Osborne wants a return to a more light-touch regulation of the banks, particularly so he can attract Chinese financial institutions to London. Proof: in July, Osborne fired Martin Wheatley, head of the main City watchdog, the Financial Conduct Authority (FCA). Wheatley famously quipped that he would “shoot first and ask questions later” when dealing with financial misconduct. His tough stance led to calls for his removal. Osborne duly obliged as well as cutting the tax levy on the big banks, after HSBC threatened to move its head office from the UK to Asia.

Wheatley’s acting replacement was Tracey McDermott. Under her direction, the FCA has drawn its claws. Just before Christmas, it cancelled a long-scheduled public inquiry into bank culture. The public outcry resulting from this craven move led the powerful Commons Treasury Select Committee to demand McDermott appear before it for questioning. At which point, George Osborne suddenly took to the airwaves to reveal that Ms McDermott had decided to withdraw from the contest to become permanent boss of the FAC. That leaves the watchdog effectively rudderless. I can hear wailing and gnashing of teeth in the City – not!

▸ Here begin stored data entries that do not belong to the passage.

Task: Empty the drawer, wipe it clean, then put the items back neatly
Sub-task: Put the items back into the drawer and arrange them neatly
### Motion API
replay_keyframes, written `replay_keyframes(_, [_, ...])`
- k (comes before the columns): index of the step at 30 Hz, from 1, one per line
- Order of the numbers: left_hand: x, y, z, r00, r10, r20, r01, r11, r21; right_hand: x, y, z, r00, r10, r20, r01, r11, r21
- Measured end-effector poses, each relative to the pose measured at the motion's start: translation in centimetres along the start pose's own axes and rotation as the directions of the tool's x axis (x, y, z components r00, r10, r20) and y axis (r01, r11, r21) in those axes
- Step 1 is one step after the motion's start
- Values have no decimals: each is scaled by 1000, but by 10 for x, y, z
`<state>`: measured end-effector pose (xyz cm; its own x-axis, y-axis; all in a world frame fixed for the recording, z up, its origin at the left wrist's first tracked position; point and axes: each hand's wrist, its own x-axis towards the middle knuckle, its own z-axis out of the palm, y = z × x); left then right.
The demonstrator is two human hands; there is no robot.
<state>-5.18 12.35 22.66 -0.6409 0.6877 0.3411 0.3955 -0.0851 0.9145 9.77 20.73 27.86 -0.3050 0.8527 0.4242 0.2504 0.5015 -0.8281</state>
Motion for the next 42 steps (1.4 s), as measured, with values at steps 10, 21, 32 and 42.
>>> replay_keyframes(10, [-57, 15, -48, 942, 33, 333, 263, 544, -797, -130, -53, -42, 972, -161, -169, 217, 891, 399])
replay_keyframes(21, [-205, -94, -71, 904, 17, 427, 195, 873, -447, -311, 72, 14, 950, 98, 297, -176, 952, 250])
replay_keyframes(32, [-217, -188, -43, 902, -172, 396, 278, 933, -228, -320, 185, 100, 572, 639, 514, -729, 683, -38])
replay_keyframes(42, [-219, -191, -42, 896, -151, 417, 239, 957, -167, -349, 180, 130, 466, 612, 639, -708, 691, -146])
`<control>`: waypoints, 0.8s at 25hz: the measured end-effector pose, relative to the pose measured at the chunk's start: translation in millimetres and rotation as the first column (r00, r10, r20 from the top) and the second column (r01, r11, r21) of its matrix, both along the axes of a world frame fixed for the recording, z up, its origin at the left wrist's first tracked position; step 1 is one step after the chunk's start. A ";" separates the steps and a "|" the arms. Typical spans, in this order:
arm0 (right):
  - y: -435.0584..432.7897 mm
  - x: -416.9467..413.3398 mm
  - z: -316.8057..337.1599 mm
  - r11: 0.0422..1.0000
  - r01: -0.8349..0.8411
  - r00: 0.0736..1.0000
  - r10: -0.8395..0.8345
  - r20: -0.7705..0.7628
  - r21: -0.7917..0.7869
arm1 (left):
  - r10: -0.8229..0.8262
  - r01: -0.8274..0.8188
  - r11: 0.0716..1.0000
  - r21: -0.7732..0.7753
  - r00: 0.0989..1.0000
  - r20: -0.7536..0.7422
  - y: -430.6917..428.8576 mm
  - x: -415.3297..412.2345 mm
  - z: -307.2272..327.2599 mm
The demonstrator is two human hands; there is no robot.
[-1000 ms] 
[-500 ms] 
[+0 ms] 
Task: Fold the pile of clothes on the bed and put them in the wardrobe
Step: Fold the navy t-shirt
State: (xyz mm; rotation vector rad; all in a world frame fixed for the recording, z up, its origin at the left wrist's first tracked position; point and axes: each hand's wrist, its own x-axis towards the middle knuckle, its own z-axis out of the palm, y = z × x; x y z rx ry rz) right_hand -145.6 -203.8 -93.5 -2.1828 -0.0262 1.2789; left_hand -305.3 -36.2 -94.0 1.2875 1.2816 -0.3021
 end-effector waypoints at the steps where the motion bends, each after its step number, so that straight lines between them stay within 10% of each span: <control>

My best guess is the real economic manure won’t hit the fan till 2017. But storm clouds are gathering with China devaluing, the Saudi-Iran conflict boiling over, Europe mired in deflation, and rising interest rates in the US accelerating a global flight of capital to safe havens. Sadly, devolved Scotland lacks many of the economic levers it needs to rebuild its manufacturing base and escape the casino capitalism of the City of London. But that should not stop us trying with the tools to hand.

After May, a re-elected Scottish Government needs to call in industry and the STUC and map out a long-term plan to raise domestic investment and boost exports. Scotland needs to pioneer a shift from consumption to savings and capital investment. We don’t have long before George Osborne’s financial house of cards comes down about our ears.